Records from a data source:
* * * * *

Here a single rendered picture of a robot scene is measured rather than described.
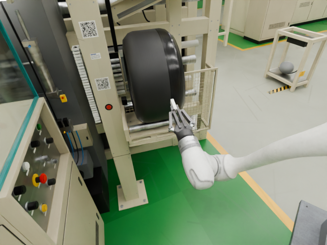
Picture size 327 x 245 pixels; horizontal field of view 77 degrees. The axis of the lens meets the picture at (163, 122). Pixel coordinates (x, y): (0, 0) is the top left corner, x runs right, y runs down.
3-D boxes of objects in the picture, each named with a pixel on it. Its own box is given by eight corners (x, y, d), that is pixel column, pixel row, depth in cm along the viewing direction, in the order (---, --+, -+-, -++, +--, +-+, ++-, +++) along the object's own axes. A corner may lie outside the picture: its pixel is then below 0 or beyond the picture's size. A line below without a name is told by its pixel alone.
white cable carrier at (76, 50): (95, 123, 133) (71, 48, 103) (95, 118, 136) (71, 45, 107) (102, 121, 133) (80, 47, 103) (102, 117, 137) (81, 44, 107)
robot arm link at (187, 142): (181, 148, 82) (177, 136, 85) (180, 159, 89) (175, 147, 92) (203, 143, 83) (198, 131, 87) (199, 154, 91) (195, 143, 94)
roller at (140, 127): (128, 134, 135) (128, 131, 131) (127, 128, 137) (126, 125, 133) (179, 124, 141) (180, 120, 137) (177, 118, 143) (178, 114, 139)
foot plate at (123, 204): (118, 211, 186) (118, 209, 184) (117, 185, 206) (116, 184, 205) (148, 203, 190) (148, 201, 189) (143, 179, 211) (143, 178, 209)
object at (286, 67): (292, 92, 325) (312, 40, 275) (263, 77, 369) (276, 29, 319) (307, 87, 335) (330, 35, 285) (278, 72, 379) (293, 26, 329)
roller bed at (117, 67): (102, 98, 166) (92, 62, 147) (101, 89, 177) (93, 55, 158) (127, 94, 169) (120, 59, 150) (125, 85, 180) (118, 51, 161)
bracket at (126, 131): (126, 142, 132) (123, 130, 126) (120, 108, 163) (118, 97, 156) (131, 140, 133) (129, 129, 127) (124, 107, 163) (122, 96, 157)
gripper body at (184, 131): (197, 133, 87) (190, 116, 92) (178, 137, 86) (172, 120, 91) (194, 142, 93) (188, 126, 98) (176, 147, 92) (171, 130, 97)
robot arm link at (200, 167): (173, 156, 85) (193, 160, 94) (186, 193, 76) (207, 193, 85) (192, 142, 80) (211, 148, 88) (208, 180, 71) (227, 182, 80)
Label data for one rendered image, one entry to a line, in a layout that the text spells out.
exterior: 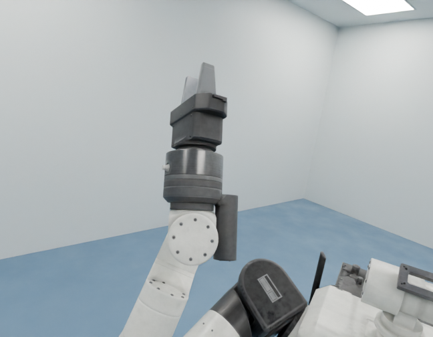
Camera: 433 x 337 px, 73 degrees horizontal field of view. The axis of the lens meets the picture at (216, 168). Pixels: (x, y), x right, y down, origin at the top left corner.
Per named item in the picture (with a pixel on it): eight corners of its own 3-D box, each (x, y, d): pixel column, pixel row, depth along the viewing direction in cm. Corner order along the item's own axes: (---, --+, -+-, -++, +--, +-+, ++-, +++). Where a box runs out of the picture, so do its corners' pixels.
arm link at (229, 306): (204, 323, 58) (247, 277, 66) (236, 361, 54) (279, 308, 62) (210, 303, 50) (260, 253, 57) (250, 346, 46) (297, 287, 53)
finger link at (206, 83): (215, 68, 46) (213, 105, 45) (197, 62, 45) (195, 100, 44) (220, 64, 45) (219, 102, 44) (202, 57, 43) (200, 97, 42)
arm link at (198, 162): (203, 123, 54) (200, 188, 52) (153, 111, 49) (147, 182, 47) (244, 101, 43) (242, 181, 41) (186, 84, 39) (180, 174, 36)
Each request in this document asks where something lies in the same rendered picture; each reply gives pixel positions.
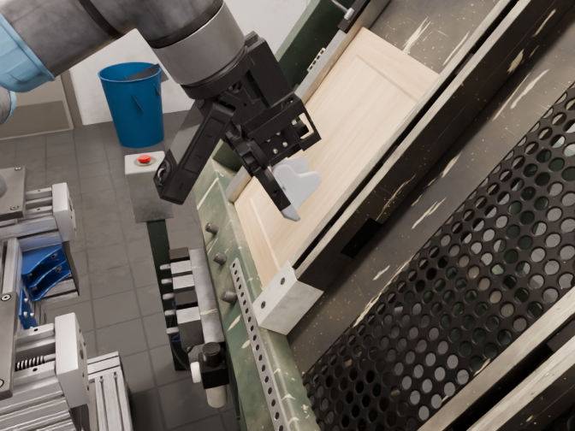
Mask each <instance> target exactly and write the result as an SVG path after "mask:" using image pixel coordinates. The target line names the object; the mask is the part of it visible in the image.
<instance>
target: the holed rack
mask: <svg viewBox="0 0 575 431"><path fill-rule="evenodd" d="M230 270H231V274H232V277H233V280H234V286H235V289H236V292H237V295H238V299H239V302H240V307H241V311H242V314H243V317H244V320H245V324H246V329H247V332H248V335H249V339H250V342H251V345H252V351H253V354H254V357H255V360H256V364H257V367H258V373H259V376H260V379H261V382H262V385H263V389H264V394H265V397H266V401H267V404H268V407H269V410H270V416H271V419H272V422H273V425H274V429H275V431H291V430H290V427H289V424H288V420H287V416H286V413H285V410H284V407H283V404H282V400H281V396H280V393H279V391H278V387H277V385H276V380H275V377H274V374H273V371H272V368H271V365H270V360H269V357H268V354H267V351H266V349H265V345H264V341H263V337H262V334H261V332H260V329H259V325H258V321H257V318H256V316H255V313H254V309H253V307H252V301H251V298H250V295H249V292H248V290H247V286H246V282H245V279H244V275H243V273H242V270H241V266H240V262H239V259H238V258H235V260H234V261H233V263H232V264H231V265H230Z"/></svg>
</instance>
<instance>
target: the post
mask: <svg viewBox="0 0 575 431"><path fill-rule="evenodd" d="M146 226H147V231H148V235H149V240H150V244H151V252H152V257H153V262H154V266H155V270H156V275H157V283H158V287H159V292H160V296H161V300H162V305H163V313H164V311H166V310H173V309H174V307H173V306H172V302H173V299H172V300H168V301H164V300H163V295H164V294H167V293H172V292H174V288H173V284H171V285H166V286H163V285H162V279H167V278H172V274H171V270H166V271H161V269H160V266H161V265H164V264H169V263H170V260H169V250H170V245H169V236H168V231H167V226H166V221H165V219H162V220H156V221H146ZM164 318H165V322H166V327H167V328H169V326H170V321H171V318H172V316H171V317H167V318H166V317H165V313H164ZM177 326H178V321H177V315H176V316H175V319H174V322H173V327H177ZM174 347H175V350H176V352H177V354H178V355H179V357H180V358H181V360H182V361H183V362H184V363H185V364H186V365H187V366H188V367H189V368H190V363H189V357H188V353H186V352H184V351H183V349H182V347H181V344H180V343H176V344H174ZM170 348H171V345H170ZM171 352H172V357H173V361H174V366H175V370H179V369H184V367H183V366H182V364H181V363H180V362H179V361H178V359H177V358H176V356H175V354H174V353H173V351H172V348H171Z"/></svg>
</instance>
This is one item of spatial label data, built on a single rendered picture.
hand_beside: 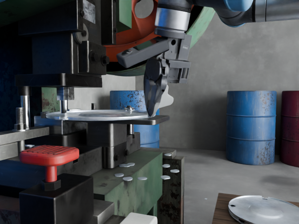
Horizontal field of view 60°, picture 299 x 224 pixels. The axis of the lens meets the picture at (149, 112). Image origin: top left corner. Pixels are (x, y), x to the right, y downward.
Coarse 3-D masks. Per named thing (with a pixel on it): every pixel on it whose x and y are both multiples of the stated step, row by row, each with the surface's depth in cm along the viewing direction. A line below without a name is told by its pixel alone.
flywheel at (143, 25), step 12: (132, 0) 105; (156, 0) 101; (132, 12) 105; (156, 12) 102; (192, 12) 96; (132, 24) 105; (144, 24) 104; (120, 36) 107; (132, 36) 106; (144, 36) 104; (156, 36) 99; (108, 48) 106; (120, 48) 104; (144, 60) 110
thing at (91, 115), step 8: (56, 112) 74; (72, 112) 80; (80, 112) 80; (88, 112) 72; (96, 112) 72; (104, 112) 72; (112, 112) 72; (120, 112) 72; (128, 112) 80; (136, 112) 80; (144, 112) 80; (72, 120) 57; (80, 120) 57; (88, 120) 57; (96, 120) 57; (104, 120) 57; (112, 120) 58
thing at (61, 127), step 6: (36, 120) 69; (42, 120) 69; (48, 120) 68; (54, 120) 67; (60, 120) 67; (42, 126) 69; (48, 126) 68; (54, 126) 68; (60, 126) 67; (66, 126) 68; (72, 126) 71; (78, 126) 74; (84, 126) 76; (54, 132) 68; (60, 132) 67; (66, 132) 69
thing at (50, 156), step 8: (24, 152) 35; (32, 152) 35; (40, 152) 35; (48, 152) 35; (56, 152) 34; (64, 152) 35; (72, 152) 36; (24, 160) 35; (32, 160) 34; (40, 160) 34; (48, 160) 33; (56, 160) 33; (64, 160) 34; (72, 160) 36; (48, 168) 36; (56, 168) 37; (48, 176) 36; (56, 176) 37
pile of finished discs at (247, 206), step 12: (240, 204) 110; (252, 204) 109; (264, 204) 109; (276, 204) 110; (288, 204) 110; (240, 216) 99; (252, 216) 99; (264, 216) 99; (276, 216) 99; (288, 216) 99
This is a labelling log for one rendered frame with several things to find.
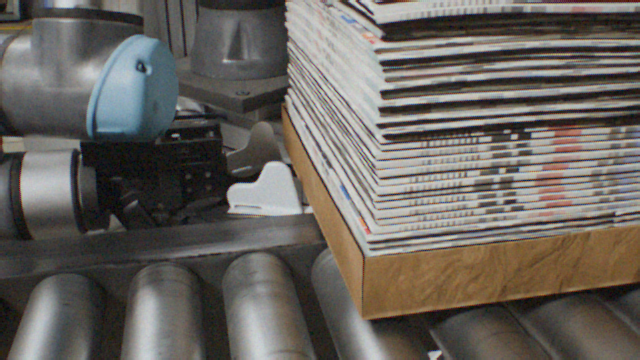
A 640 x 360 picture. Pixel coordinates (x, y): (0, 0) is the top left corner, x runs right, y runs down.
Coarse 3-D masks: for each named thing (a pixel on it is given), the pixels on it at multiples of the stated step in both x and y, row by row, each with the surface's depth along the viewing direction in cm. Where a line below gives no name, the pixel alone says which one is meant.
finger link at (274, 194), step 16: (272, 176) 49; (288, 176) 49; (240, 192) 50; (256, 192) 50; (272, 192) 50; (288, 192) 49; (240, 208) 51; (256, 208) 51; (272, 208) 50; (288, 208) 50; (304, 208) 51
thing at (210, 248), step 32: (192, 224) 47; (224, 224) 47; (256, 224) 47; (288, 224) 47; (0, 256) 43; (32, 256) 43; (64, 256) 43; (96, 256) 43; (128, 256) 43; (160, 256) 43; (192, 256) 43; (224, 256) 43; (288, 256) 44; (0, 288) 41; (32, 288) 41; (128, 288) 43; (224, 320) 45; (320, 320) 47; (416, 320) 49; (0, 352) 42; (224, 352) 47; (320, 352) 49
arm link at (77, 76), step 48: (48, 0) 40; (96, 0) 40; (0, 48) 42; (48, 48) 40; (96, 48) 40; (144, 48) 41; (0, 96) 41; (48, 96) 41; (96, 96) 40; (144, 96) 40
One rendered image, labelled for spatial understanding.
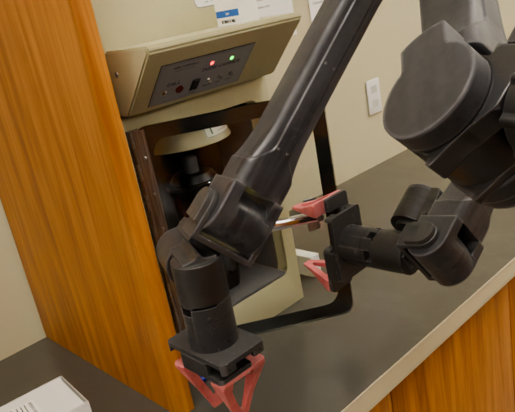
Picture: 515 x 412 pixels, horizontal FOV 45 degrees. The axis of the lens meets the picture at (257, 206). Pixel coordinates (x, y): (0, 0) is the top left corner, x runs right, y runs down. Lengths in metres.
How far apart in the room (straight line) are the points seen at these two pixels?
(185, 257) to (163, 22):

* * * * *

Required action>
Quote, exactly and only, the lines from the first line of the data above through the line containing "3-D boxes of". The pictures do not belong in it.

Solution>
Here a single rendered picture of a robot scene is measured rather than described.
Picture size 327 x 245 pixels; horizontal field of view 77 degrees. The axis of the lens meets the picture at (163, 122). Pixel coordinates (x, y): (0, 0) is the top left corner, x runs right, y runs down.
3-D boxes of objects in the picture, each named with a pixel on it. Its own box is given by eight corners (x, y, d), that is pixel column, pixel row, depth in cm along the viewing direction, in the order (---, --+, -+-, -++, +--, +-+, ++-, +++) along the object's own axes. A corner may lie outside the picture: its pixel is then below 0 or beyond the picture's size. A line below without a name is told by its pixel alone.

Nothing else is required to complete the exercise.